From that time Jesus began to preach, saying, “Repent, for the kingdom of heaven is at hand.
Matthew 4:17 (emphasis added)

Pray then like this:
Our Father in heaven, hallowed be your name.  Your kingdom come, your will be done, on earth as it is in heaven.  Give us this day our daily bread, and forgive us our debts as we also have forgiven our debtors.  And lead us not into temptation but deliver use from evil.
Matthew 6:9-13 (emphasis added)

There are probably just as many reasons for becoming a vegetarian as there are vegetarians themselves.  Perhaps this is why once someone finds out that you are vegetarian you are immediately questioned as to the reasoning behind your decision.  Not that it’s troublesome, mind you, it just always seems to happen that way.  So, here I will share various reasons to be a vegetarian and how much I think that bears weight on my own decision.

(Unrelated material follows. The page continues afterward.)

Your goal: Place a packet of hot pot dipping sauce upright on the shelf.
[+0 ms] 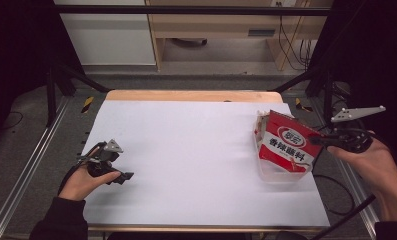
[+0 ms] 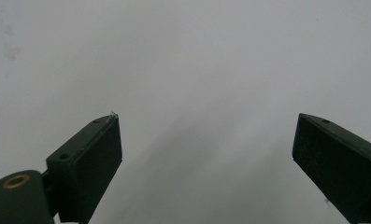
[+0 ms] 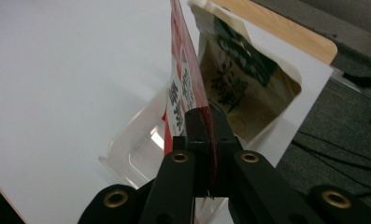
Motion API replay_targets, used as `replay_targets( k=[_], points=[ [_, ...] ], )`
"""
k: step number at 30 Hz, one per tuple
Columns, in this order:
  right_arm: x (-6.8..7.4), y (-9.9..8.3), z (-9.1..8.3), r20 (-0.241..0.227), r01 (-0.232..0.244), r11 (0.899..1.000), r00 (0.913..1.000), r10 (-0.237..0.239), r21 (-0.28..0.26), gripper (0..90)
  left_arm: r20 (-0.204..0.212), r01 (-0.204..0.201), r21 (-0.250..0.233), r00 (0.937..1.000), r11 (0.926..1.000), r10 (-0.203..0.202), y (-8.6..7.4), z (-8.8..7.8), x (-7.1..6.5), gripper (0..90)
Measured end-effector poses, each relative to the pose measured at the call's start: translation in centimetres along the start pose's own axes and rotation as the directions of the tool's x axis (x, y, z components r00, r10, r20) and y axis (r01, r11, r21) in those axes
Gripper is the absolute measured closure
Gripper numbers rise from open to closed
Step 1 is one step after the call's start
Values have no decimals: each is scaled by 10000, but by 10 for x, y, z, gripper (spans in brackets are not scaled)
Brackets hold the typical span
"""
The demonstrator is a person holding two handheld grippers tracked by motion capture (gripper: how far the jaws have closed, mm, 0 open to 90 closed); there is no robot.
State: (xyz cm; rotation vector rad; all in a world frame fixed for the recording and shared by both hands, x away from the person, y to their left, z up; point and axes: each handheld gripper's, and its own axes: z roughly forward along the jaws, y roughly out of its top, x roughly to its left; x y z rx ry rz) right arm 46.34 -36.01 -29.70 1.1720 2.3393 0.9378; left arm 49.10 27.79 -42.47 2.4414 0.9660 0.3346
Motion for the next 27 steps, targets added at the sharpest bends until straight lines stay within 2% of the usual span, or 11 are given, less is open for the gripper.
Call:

Animal Rights.  This is the first one that comes to mind, usually.  It might even be the most popular.  The animals that are used to make food are often badly mistreated and slaughtered (probably in ways that we really don’t want to know or hear about).  Becoming a vegetarian for this reason is a way of “sticking it to the man” of the companies and businesses that mistreat the animals and refusing to support the way the animals are poorly treated.  I think this is really a pretty good reason, but I must admit it is probably down at fiveish on my list.  (Yes, that’s right, my “Reasons for Being a Vegetarian” list; arranged in order of importance, of course.)

Health Benefits.  This was a main reason I began thinking about becoming vegetarian.  (Health nut, I know.)  There are many not-so-good-for-you things that get pumped into the meat we eventually consume.  Also, some meat just isn’t that great for you anyway.  Your risk of getting certain types of diseases is greatly increased if you eat meat (heart disease being an obvious one).  A diet that is high in fruits and vegetables is just plain good for you.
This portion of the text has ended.